◆ Assigned task: From the entries that follow, pick out all lines holding "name".

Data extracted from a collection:
- - - -
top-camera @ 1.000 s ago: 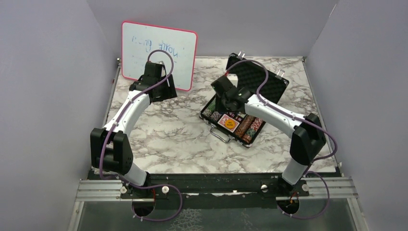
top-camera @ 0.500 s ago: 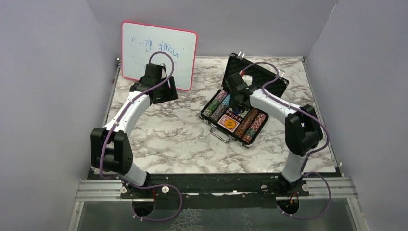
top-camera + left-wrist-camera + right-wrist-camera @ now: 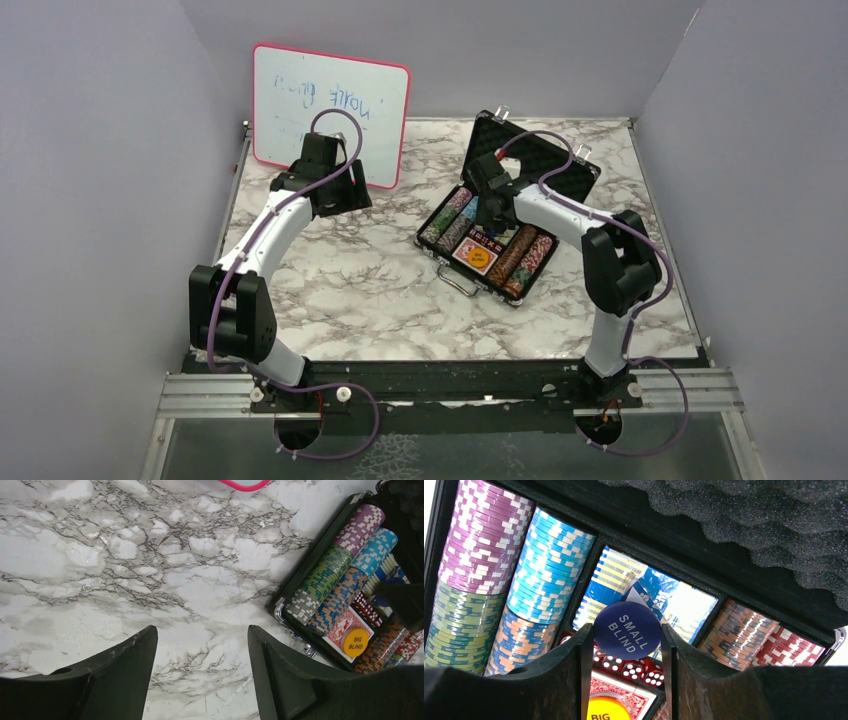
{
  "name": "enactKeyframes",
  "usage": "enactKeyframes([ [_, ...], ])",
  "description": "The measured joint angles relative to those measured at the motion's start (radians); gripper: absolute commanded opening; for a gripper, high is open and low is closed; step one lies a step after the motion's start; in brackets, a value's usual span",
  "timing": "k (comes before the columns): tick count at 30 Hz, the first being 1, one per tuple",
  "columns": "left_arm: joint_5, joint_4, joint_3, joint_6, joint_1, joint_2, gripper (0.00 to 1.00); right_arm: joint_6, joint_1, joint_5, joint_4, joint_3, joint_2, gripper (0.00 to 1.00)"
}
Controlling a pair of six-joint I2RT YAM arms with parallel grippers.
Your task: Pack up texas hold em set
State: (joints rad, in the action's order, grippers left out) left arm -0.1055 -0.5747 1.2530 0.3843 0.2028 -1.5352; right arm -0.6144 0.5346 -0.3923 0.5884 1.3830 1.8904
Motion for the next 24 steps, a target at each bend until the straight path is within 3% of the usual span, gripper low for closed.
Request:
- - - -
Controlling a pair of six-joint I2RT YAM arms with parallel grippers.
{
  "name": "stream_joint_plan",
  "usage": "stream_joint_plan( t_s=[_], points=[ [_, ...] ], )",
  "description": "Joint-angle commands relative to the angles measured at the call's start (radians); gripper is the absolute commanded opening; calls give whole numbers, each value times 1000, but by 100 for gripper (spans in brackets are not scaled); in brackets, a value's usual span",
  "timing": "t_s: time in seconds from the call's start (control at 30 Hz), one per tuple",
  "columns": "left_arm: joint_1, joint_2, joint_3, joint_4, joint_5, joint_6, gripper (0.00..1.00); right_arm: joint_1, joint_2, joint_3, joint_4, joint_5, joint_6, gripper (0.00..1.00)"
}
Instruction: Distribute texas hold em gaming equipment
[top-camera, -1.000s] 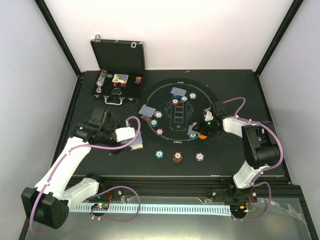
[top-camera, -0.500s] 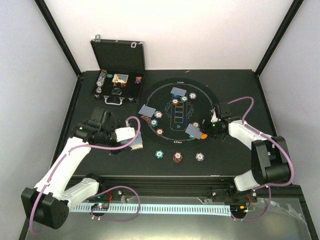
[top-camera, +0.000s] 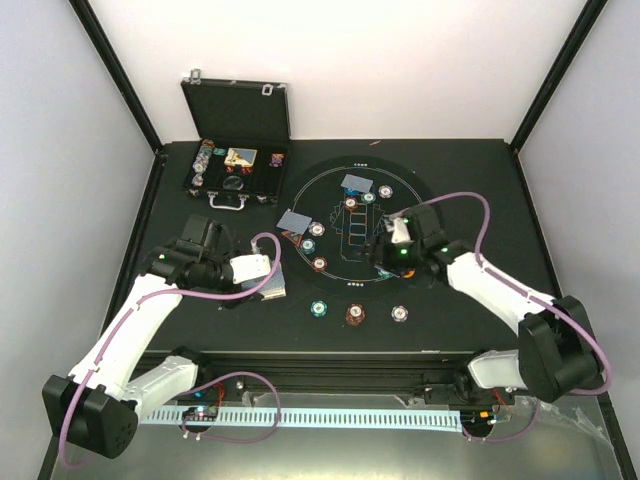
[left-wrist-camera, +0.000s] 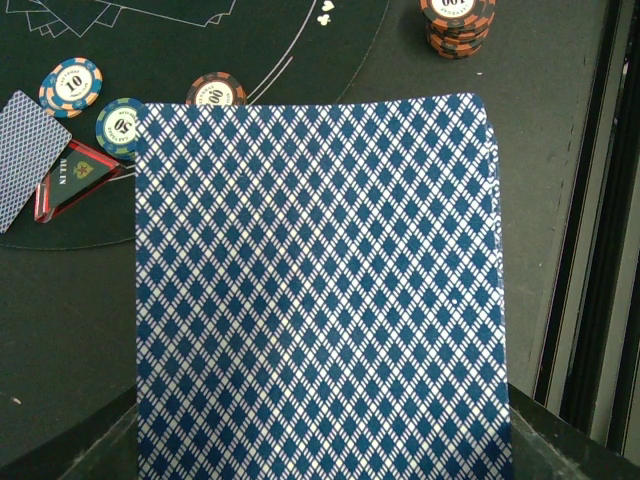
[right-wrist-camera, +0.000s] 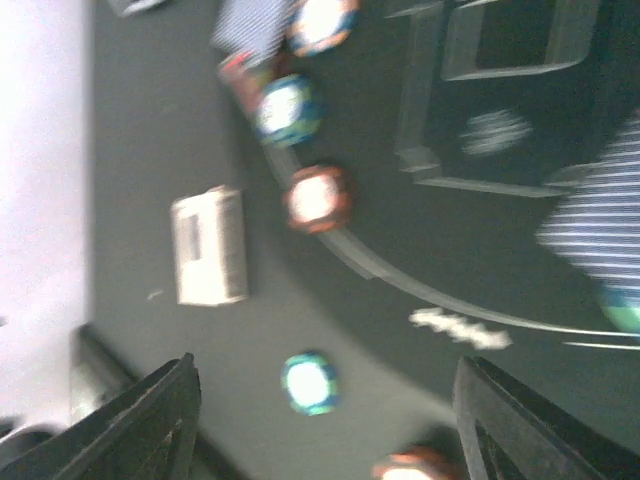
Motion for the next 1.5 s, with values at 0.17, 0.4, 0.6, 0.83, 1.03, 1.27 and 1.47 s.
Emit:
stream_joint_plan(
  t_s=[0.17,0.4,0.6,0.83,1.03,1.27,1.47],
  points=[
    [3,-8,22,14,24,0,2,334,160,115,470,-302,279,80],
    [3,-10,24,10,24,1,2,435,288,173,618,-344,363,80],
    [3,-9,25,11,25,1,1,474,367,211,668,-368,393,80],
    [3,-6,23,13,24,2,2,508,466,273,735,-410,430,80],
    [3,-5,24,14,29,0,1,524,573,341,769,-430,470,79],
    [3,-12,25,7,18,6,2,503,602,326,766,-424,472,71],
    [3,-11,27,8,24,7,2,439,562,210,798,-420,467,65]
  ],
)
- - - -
◆ Answer space:
  "name": "enactKeyframes",
  "name": "stream_joint_plan",

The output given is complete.